- _The task_
Go through the lines below and copy any that hold the string "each".

*-*-*

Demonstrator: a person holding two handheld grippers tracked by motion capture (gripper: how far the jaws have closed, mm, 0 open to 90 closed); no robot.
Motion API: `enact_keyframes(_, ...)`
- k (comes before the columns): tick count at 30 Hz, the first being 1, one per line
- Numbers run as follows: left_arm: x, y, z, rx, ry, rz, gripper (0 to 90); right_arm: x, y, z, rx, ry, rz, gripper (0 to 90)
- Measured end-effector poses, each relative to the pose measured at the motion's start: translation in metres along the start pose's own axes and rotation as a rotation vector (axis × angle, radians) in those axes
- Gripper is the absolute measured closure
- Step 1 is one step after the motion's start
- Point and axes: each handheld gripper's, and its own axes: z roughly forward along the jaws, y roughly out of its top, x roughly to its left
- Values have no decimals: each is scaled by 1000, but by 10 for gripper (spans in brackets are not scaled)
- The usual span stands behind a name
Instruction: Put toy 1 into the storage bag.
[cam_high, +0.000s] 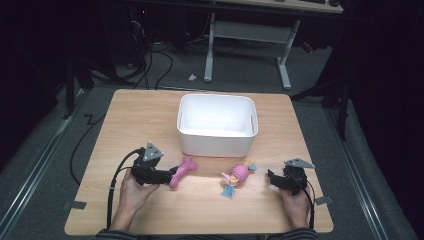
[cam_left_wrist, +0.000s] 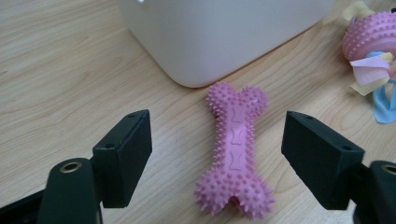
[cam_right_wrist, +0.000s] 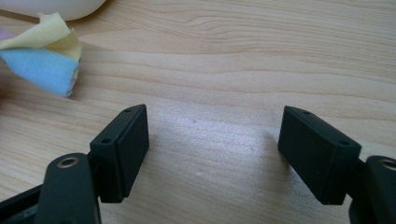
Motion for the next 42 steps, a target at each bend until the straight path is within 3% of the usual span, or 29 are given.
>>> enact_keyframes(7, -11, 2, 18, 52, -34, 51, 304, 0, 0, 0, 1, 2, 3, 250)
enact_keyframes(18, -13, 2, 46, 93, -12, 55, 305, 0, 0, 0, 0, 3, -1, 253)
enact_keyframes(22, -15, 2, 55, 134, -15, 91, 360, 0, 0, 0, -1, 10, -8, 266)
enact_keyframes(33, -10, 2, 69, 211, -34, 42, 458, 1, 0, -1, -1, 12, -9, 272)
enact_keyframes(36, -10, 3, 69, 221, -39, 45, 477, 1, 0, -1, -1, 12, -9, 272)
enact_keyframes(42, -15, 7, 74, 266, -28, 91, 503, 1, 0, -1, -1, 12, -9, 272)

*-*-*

- _Exercise solution_
- Measured end-effector poses, each relative to the pose measured at the motion's start: translation in metres along the start pose's own axes and rotation as a rotation vector (axis × angle, radians) in those axes
- Point and axes: each handheld gripper's, and its own axes: z roughly forward along the jaws, y roughly out of its top, x roughly to its left
- Values have no decimals: each is scaled by 1000, but by 10 for gripper (spans in brackets are not scaled)
Motion for the next 42 steps, a target at each bend until the straight path is within 3% of the usual span, or 29 are given.

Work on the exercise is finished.